Since the 1990s - especially since the American intervention in Iraq (2003) - state-society relations have drastically changed in Kuwait. On the internal level, growing opposition of radical Sunnite Islamists and the Bedouins (most of whom adhere to Islamist currents), has driven the regime to enforce its ties with its Shi’ite minority. It did so by incorporating a small group of very wealthy Shi’ite merchants – by means of economic favouritism – in the highest political ‘asabiyya around the Al-Sabah family. These ‘new’ Shiite merchants have recently started to gain influence in Shiite community politics - through investment in Shi’ite media but also through extensive charitable giving in the local community. By using the private sector as the primary tool for political patronage, the state hence continues to favor informal forms of rule over rational, bureaucratized modes. Yet, it was the feeling of an increasingly hostile society which has led the Shi’ites to seek recent state patronage, as was the case in 1938.

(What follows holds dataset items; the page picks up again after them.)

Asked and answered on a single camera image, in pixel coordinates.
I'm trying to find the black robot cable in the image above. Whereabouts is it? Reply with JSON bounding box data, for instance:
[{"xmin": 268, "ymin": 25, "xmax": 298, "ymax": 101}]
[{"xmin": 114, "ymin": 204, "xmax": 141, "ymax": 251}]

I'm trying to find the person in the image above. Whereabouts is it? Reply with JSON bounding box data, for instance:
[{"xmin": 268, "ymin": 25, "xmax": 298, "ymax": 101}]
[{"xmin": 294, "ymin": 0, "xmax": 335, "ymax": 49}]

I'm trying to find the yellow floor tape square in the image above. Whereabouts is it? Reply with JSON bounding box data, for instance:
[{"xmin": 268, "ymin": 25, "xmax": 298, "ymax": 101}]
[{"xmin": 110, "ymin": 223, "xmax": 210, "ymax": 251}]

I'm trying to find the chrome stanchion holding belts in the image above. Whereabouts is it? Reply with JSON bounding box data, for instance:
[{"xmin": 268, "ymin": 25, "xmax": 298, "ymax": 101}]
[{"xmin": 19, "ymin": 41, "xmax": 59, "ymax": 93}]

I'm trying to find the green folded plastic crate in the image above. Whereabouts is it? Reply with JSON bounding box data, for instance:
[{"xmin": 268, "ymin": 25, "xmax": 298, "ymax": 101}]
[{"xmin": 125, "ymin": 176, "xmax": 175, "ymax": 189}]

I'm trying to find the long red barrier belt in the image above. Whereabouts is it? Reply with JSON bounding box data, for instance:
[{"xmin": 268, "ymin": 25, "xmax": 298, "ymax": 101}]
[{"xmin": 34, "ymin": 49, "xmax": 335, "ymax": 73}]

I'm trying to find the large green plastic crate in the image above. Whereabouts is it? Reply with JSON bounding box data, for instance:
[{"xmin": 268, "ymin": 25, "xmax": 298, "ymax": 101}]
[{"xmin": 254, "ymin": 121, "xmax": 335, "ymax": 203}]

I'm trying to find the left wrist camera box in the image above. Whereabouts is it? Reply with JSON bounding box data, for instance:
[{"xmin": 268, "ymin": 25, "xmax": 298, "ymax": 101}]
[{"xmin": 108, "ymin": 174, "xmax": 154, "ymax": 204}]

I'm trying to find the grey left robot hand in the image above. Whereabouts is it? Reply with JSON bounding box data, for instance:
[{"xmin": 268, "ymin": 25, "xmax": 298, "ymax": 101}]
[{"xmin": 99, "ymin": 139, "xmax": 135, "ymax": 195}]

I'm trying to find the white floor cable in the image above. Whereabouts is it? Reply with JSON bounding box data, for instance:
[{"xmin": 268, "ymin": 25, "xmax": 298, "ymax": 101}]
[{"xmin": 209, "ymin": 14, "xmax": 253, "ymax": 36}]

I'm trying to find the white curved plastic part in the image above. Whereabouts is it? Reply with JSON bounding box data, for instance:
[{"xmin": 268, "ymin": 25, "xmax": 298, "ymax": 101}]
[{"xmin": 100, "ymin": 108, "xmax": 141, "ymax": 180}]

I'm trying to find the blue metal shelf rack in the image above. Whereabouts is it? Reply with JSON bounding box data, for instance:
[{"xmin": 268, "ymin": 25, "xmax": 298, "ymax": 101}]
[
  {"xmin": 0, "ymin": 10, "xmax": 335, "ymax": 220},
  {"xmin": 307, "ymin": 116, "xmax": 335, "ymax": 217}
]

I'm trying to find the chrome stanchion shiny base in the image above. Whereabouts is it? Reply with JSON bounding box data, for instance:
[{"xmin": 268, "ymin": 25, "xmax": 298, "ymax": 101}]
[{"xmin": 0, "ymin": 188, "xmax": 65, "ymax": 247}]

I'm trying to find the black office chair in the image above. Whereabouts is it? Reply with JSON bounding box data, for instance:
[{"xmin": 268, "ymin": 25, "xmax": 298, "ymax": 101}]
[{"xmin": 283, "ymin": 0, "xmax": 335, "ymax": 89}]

Whilst the case-study of the Shi’ite community points to the capacity of the rentier state to co-opt societal groups, I argue that it is mostly the minority status which explains the Shi’ites rallying behind the rulers since 2009. More often than not, Kuwaiti society has tried to challenge regime’s legitimacy. In recent years, the government’s vote-buying strategies towards the large voting bloc of tribal constituencies are no longer effective, as tribal candidates have come to be mandated by their constituencies to voice opposition to the government; which they tend to view as egregiously secular or tainted by corruption. Tribal leaders have succeeded to penetrate the state’s political institutions, and played a crucial role in the recent ousting of the PM. Also, the 2011 strikes of public sector workers point to the dysfunctional nature of the GCC rentier state in its capacity to buy social peace through rent redistribution.

The paper concludes that the rise of these new political forces is a manifestation of a deeper phenomenon to be observed in the wider region, republics and monarchies alike: the political emancipation of the (salaried) middle classes, increasingly disintegrated from semi-corporatist forms of inclusion. Even in the rich rentier state of Kuwait, the middle class - notably tribal constituencies, representing more than half of the electorate -has become increasingly dissatisfied with corruption scandals and the liberal policies. As the old status-quo that kept the Bedu under Hadhar control gradually fades into memory, the Al-Sabah regime might find it increasingly difficult to sustain its traditional politics of maintaining the pre-oil communal order, placing the asli merchant families on top of social hierarchy. This puts into question the dominant notion of state legitimacy and citizenship, based upon exclusive social rights, in the absence of mere political rights. Coming elections are hence likely to significantly alter alliances and might turn the balance in favor of Sunni Islamists at the detriment of the Shi’ite pro-government deputies and the liberals.